(EXERCISE AIM):
With spelling and spacing unchanged, write out each line of the material.

(INFORMATION PROVIDED):

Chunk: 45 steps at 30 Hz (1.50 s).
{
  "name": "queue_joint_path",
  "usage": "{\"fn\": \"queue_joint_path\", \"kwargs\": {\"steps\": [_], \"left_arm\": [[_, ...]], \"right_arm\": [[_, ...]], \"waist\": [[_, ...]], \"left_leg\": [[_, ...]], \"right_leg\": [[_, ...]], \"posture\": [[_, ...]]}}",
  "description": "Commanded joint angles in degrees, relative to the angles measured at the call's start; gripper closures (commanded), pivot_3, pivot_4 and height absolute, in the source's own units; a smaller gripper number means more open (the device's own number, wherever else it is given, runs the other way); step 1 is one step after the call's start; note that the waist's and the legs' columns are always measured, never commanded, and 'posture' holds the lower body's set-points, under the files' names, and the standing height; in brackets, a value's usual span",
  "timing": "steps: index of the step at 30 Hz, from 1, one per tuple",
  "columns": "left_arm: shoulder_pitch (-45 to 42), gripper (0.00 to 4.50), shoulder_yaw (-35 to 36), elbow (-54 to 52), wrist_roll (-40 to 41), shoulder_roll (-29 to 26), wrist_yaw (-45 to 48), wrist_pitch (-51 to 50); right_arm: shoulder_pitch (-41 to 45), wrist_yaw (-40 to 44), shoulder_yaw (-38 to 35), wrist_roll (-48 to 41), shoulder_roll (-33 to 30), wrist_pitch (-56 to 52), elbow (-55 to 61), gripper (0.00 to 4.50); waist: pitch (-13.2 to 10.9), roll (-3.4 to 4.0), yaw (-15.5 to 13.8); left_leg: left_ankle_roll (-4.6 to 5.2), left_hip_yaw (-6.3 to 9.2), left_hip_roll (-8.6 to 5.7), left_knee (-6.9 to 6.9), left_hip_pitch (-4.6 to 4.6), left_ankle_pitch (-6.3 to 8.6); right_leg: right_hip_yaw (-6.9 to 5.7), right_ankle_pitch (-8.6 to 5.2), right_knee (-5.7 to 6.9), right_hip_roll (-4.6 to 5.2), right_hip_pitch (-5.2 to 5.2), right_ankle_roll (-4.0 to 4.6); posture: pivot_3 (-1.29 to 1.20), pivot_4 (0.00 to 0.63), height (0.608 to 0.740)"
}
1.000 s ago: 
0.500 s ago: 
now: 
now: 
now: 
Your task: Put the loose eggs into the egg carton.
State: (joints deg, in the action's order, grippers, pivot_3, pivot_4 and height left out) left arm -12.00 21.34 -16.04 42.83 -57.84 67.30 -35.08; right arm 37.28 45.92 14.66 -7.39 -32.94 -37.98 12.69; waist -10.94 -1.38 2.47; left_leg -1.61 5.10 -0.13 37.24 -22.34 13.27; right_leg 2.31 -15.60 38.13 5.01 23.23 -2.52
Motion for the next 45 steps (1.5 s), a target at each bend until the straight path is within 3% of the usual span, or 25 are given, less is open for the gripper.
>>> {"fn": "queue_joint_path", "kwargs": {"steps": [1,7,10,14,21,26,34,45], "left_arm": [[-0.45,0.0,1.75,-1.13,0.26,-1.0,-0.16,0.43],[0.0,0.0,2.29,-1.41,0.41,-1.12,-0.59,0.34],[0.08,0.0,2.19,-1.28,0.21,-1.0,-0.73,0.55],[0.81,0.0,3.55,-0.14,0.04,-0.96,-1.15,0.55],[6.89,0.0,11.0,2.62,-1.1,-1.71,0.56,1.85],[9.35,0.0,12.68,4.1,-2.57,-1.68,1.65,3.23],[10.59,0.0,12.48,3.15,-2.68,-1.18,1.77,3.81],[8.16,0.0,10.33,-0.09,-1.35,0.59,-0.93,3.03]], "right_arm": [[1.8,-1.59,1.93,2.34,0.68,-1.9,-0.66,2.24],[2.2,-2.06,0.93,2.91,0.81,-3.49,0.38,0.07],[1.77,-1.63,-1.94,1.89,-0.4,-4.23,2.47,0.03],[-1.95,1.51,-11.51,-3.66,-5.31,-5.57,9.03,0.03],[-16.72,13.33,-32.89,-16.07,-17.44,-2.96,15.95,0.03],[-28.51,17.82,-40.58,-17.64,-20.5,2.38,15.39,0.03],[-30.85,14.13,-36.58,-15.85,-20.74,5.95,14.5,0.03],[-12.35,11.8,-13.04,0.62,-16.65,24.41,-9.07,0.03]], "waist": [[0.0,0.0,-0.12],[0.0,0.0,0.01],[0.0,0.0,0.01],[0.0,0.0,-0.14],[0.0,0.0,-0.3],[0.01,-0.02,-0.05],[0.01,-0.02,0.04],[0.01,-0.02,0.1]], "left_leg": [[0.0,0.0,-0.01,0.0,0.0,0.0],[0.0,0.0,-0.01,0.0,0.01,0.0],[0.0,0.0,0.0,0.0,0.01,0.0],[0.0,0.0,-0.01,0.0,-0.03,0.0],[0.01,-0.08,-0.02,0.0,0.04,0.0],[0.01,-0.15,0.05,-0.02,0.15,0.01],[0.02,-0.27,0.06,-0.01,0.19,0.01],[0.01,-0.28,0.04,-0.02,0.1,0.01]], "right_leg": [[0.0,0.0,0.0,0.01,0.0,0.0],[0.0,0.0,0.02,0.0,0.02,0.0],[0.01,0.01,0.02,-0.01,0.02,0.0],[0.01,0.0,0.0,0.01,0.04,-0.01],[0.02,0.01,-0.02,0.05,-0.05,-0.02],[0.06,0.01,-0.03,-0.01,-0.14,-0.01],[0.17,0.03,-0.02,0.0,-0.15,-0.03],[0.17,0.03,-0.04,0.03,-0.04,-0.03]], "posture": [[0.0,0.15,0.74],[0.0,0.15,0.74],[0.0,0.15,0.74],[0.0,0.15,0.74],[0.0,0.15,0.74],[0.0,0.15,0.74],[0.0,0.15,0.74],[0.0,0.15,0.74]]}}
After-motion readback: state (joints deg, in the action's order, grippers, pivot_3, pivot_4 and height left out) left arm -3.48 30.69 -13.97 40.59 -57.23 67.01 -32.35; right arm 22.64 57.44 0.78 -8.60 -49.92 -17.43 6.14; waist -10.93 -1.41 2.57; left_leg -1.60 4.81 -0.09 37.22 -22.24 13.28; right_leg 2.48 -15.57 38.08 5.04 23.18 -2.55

(ANSWER TO THIS EXERCISE):
Chunk: 45 steps at 30 Hz (1.50 s).
{
  "name": "queue_joint_path",
  "usage": "{\"fn\": \"queue_joint_path\", \"kwargs\": {\"steps\": [_], \"left_arm\": [[_, ...]], \"right_arm\": [[_, ...]], \"waist\": [[_, ...]], \"left_leg\": [[_, ...]], \"right_leg\": [[_, ...]], \"posture\": [[_, ...]]}}",
  "description": "Commanded joint angles in degrees, relative to the angles measured at the call's start; gripper closures (commanded), pivot_3, pivot_4 and height absolute, in the source's own units; a smaller gripper number means more open (the device's own number, wherever else it is given, runs the other way); step 1 is one step after the call's start; note that the waist's and the legs' columns are always measured, never commanded, and 'posture' holds the lower body's set-points, under the files' names, and the standing height; in brackets, a value's usual span",
  "timing": "steps: index of the step at 30 Hz, from 1, one per tuple",
  "columns": "left_arm: shoulder_pitch (-45 to 42), gripper (0.00 to 4.50), shoulder_yaw (-35 to 36), elbow (-54 to 52), wrist_roll (-40 to 41), shoulder_roll (-29 to 26), wrist_yaw (-45 to 48), wrist_pitch (-51 to 50); right_arm: shoulder_pitch (-41 to 45), wrist_yaw (-40 to 44), shoulder_yaw (-38 to 35), wrist_roll (-48 to 41), shoulder_roll (-33 to 30), wrist_pitch (-56 to 52), elbow (-55 to 61), gripper (0.00 to 4.50); waist: pitch (-13.2 to 10.9), roll (-3.4 to 4.0), yaw (-15.5 to 13.8); left_leg: left_ankle_roll (-4.6 to 5.2), left_hip_yaw (-6.3 to 9.2), left_hip_roll (-8.6 to 5.7), left_knee (-6.9 to 6.9), left_hip_pitch (-4.6 to 4.6), left_ankle_pitch (-6.3 to 8.6); right_leg: right_hip_yaw (-6.9 to 5.7), right_ankle_pitch (-8.6 to 5.2), right_knee (-5.7 to 6.9), right_hip_roll (-4.6 to 5.2), right_hip_pitch (-5.2 to 5.2), right_ankle_roll (-4.0 to 4.6); posture: pivot_3 (-1.29 to 1.20), pivot_4 (0.00 to 0.63), height (0.608 to 0.740)"
}
1.000 s ago: 
0.500 s ago: 
now: 
now: 
now: 
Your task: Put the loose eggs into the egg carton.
State: (joints deg, in the action's order, grippers, pivot_3, pivot_4 and height left out) left arm -12.00 21.34 -16.04 42.83 -57.84 67.30 -35.08; right arm 37.28 45.92 14.66 -7.39 -32.94 -37.98 12.69; waist -10.94 -1.38 2.47; left_leg -1.61 5.10 -0.13 37.24 -22.34 13.27; right_leg 2.31 -15.60 38.13 5.01 23.23 -2.52
Motion for the next 45 steps (1.5 s), a target at each bend until the straight path is within 3% of the usual span, or 25 are given, less is open for the gripper.
>>> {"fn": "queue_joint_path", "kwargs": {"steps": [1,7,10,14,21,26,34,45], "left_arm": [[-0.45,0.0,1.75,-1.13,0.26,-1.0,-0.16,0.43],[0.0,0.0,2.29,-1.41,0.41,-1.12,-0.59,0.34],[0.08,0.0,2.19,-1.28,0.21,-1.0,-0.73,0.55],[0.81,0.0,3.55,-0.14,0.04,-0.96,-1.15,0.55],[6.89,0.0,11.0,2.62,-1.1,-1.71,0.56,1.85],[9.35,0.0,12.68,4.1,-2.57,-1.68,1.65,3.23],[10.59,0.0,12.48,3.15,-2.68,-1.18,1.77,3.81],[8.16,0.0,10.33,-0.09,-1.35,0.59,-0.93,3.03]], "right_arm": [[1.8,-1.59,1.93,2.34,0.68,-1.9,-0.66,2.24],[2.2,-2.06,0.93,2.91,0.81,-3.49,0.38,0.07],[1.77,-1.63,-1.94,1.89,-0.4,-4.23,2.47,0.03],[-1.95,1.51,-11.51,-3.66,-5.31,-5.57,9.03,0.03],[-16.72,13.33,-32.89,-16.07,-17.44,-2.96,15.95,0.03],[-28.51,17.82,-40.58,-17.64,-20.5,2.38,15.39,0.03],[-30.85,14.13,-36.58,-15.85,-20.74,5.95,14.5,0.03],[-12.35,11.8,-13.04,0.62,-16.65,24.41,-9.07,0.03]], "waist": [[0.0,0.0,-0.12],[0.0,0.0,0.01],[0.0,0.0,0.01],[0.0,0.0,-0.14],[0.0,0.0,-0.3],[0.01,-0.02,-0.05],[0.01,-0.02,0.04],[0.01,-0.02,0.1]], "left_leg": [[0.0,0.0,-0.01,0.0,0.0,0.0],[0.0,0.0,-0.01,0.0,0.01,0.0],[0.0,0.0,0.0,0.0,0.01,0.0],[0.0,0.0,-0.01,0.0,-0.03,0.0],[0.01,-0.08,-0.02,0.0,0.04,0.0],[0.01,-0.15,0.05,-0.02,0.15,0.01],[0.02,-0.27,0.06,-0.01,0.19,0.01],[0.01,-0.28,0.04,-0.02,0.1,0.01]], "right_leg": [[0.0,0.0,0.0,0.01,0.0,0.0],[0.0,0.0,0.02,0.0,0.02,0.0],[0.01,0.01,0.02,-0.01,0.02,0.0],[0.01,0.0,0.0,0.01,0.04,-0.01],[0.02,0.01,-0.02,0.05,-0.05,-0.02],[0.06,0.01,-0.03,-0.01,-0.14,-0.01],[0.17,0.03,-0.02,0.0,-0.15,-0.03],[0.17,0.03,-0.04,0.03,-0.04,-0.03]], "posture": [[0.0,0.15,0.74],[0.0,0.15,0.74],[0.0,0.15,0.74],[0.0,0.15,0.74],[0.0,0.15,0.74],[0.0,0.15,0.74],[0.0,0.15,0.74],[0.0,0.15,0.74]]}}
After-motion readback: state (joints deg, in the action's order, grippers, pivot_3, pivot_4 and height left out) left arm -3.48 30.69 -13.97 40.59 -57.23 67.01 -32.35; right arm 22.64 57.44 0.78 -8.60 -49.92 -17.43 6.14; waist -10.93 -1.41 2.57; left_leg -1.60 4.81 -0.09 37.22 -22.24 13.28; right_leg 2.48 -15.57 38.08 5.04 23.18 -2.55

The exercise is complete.